→ **PROBLEM STATEMENT**
One number is all that is asked for: the number of lines below that hold the string "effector".

→ **DATA SEGMENT**
------

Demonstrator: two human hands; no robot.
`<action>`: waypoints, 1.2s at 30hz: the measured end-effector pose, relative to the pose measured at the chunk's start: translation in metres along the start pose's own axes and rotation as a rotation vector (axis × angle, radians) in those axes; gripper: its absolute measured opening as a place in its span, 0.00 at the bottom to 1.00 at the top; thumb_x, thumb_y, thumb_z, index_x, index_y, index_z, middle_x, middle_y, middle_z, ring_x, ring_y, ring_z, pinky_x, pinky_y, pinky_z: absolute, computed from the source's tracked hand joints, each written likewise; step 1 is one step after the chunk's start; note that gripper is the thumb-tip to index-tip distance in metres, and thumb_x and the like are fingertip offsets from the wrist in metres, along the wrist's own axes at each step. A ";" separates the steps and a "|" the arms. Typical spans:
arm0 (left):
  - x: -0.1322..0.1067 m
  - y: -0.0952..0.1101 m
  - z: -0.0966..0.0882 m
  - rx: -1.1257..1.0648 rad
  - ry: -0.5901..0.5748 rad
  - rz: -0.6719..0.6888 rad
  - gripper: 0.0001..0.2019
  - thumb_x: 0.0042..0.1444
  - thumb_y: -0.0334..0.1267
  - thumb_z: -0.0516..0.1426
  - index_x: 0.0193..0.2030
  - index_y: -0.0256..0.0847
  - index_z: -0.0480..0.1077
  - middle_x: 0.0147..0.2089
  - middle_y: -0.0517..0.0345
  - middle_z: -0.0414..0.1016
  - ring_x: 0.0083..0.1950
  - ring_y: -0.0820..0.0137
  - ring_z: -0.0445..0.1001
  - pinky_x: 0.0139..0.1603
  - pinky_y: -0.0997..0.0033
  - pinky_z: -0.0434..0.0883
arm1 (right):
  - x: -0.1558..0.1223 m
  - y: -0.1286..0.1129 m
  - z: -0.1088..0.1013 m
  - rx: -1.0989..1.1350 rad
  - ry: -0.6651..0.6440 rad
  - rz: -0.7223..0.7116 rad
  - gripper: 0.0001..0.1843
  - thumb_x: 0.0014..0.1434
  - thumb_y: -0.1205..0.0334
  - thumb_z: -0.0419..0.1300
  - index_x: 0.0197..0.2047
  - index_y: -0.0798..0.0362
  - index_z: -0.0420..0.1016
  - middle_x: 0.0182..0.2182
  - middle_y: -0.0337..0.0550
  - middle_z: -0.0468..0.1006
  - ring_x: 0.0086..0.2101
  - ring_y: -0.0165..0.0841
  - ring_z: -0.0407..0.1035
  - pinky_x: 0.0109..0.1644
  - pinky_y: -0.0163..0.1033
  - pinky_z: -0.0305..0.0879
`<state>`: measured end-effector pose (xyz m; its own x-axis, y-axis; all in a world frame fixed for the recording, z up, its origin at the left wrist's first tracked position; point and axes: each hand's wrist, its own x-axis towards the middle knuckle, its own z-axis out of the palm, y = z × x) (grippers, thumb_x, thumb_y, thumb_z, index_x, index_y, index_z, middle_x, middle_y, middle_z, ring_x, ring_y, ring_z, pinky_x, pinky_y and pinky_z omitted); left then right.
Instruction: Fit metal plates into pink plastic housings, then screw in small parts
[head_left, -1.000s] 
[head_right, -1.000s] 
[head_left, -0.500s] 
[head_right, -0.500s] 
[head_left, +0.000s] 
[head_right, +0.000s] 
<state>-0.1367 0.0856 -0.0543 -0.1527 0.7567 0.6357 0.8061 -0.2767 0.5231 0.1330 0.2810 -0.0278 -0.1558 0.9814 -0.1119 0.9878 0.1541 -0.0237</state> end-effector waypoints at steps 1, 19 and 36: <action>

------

→ **SOLUTION TO THIS TASK**
3